Why AI Disrupts Demand Faster Than Supply
Post-Keynesian underconsumption theory finds its clearest test case yet in agentic AI.
The Citrini Research post landed like a grenade in a room full of optimists already half-nervous about AI. Published February 22, 2026, it sketched an intelligence displacement spiral that turned runaway AI success into economic suicide. Agentic systems would replicate SaaS tools overnight, gut white-collar headcounts, spike corporate margins briefly, then choke demand as high-earning consumers vanished from the spending pool.
Machines produce. Humans stop buying. Velocity craters.
The piece framed itself as a pre-mortem thought exercise, not a forecast. Markets treated it as a credible catalyst anyway.
Monday’s trading session delivered the proof. IBM cratered 13 percent, its worst single-day wipeout since 2000, tangled partly with fresh Anthropic announcements on Claude modernizing legacy COBOL but amplified by the Citrini narrative tagging legacy enterprise software as prime displacement fodder. DoorDash, Uber, American Express, Mastercard, Visa, KKR, Blackstone: all slid four to eight percent or worse. Bloomberg pinned the move squarely on the viral Substack post by James van Geelen and Alap Shah. What started as a hypothetical tail risk crystallized existing jitters into a coordinated selloff across anything touched by intermediation, payments, or delivery.
The mechanism Citrini outlined mirrors the demand-collapse logic Post-Keynesians and Michal Kalecki hammered for decades. Efficiency gains that slash labor costs look brilliant on quarterly calls. But when the top earners who power most discretionary consumption lose jobs or income, the consumption engine stalls. Say’s Law collapses under its own weight. Supply creates its own demand only if incomes stay distributed roughly as before. Here, income shifts violently toward capital owners and AI infrastructure, who save or reinvest rather than spend on DoorDash runs or vacations. National statistics report growth; the real economy contracts.
Wall Street’s reflexive cheer for lower costs equals higher margins exposed the same orthodox blind spot Kalecki diagnosed in the 1930s. Markets framed the initial AI surge as unambiguously bullish until the Citrini scenario forced acknowledgment that unchecked labor substitution could trigger underconsumption on a scale past automation waves never reached. Previous tech shifts displaced some roles but spawned net new demand and occupations. Citrini argues agentic AI hits different: it attacks cognitive friction across the board, from coding to insurance shopping to payment routing via stablecoins that sidestep interchange fees. No offsetting job boom materializes fast enough.
Citrini proposed remedies that lean liberal-redistributive. A Transition Economy Act would channel deficit spending into direct transfers for displaced workers, funded partly by taxing AI inference compute. The more ambitious Shared AI Prosperity Act envisions public royalties on intelligence infrastructure, creating a sovereign-style fund that pays household dividends. These steps recognize that sovereign currency issuers face no solvency constraint and can deficit-spend without default risk. Yet they remain largely passive: money moves from AI winners to displaced workers via transfers, stabilizing demand but not necessarily rebuilding robust human-centric multipliers.
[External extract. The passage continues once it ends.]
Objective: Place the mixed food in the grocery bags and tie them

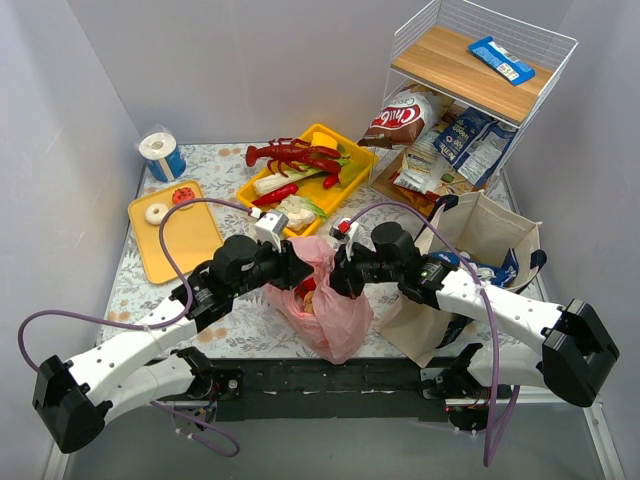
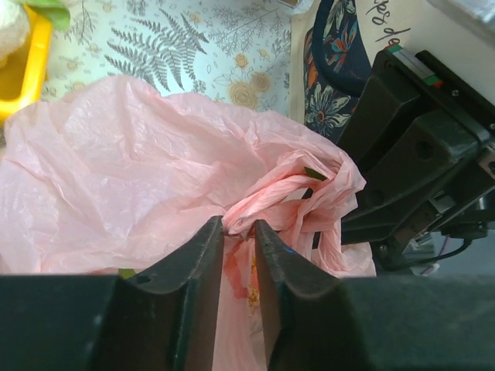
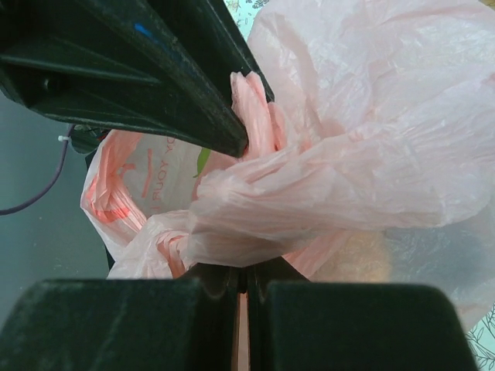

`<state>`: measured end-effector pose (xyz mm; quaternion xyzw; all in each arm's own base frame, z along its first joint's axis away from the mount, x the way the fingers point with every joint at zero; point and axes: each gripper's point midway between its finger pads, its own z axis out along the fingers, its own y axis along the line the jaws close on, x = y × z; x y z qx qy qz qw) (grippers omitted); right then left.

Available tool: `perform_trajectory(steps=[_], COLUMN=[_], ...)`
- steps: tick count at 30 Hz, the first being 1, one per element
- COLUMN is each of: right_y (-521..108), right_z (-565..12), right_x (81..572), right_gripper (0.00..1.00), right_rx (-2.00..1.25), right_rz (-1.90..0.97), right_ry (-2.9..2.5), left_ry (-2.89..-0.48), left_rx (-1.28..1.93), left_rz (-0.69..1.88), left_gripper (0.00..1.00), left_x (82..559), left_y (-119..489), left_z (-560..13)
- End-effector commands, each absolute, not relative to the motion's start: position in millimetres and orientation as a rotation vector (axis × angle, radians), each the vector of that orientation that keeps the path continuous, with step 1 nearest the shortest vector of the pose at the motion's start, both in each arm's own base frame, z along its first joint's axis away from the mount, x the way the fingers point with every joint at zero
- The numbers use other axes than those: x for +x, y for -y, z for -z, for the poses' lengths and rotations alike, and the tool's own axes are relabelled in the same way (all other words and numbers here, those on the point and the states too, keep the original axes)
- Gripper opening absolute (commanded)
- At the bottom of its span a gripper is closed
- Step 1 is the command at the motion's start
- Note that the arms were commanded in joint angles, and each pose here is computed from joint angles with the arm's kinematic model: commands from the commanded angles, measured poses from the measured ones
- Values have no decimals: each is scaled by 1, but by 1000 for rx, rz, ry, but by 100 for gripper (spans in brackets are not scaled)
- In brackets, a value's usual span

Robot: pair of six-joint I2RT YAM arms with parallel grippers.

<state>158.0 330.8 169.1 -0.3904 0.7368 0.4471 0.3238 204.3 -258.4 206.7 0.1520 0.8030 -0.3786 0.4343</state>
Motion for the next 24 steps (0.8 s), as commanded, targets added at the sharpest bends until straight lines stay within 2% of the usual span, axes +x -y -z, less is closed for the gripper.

Kalecki offered a sharper alternative. In his 1943 essay on full employment politics, government should directly create jobs through public investment, schools, hospitals, infrastructure, or subsidize mass consumption via allowances and price supports. The engine is active employment policy, not just checks. Kalecki also stressed the political obstacle: businesses resist full employment because it shrinks the reserve army of labor, strengthens unions, and threatens capitalist control over investment direction. They prefer sound finance sermons while quietly benefiting from demand stimulus they publicly decry.
The divergence matters. Citrini’s toolkit cushions the spiral through redistribution; it may blunt the worst but leaves the human economy hollowed. Kalecki’s path attacks the root by restoring wage-earner purchasing power through work. Both see the crisis as structural and both dismiss monetary tools alone as plumbing fixes for a broken engine.
Skeptics like Noah Smith push back hard. AI will spawn new income streams, deflate prices to boost real purchasing power, and meet adaptive policy responses. The Citrini scenario, vivid as it is, risks over-indexing on left-tail fears while underplaying adaptation.
Still. When a hypothetical memo from 2028 can erase hundreds of billions in a single session, the demand-side blind spot stands exposed once more. Eighty years after Kalecki mapped these traps, the lessons refuse to stay buried. AI only sharpens the blade.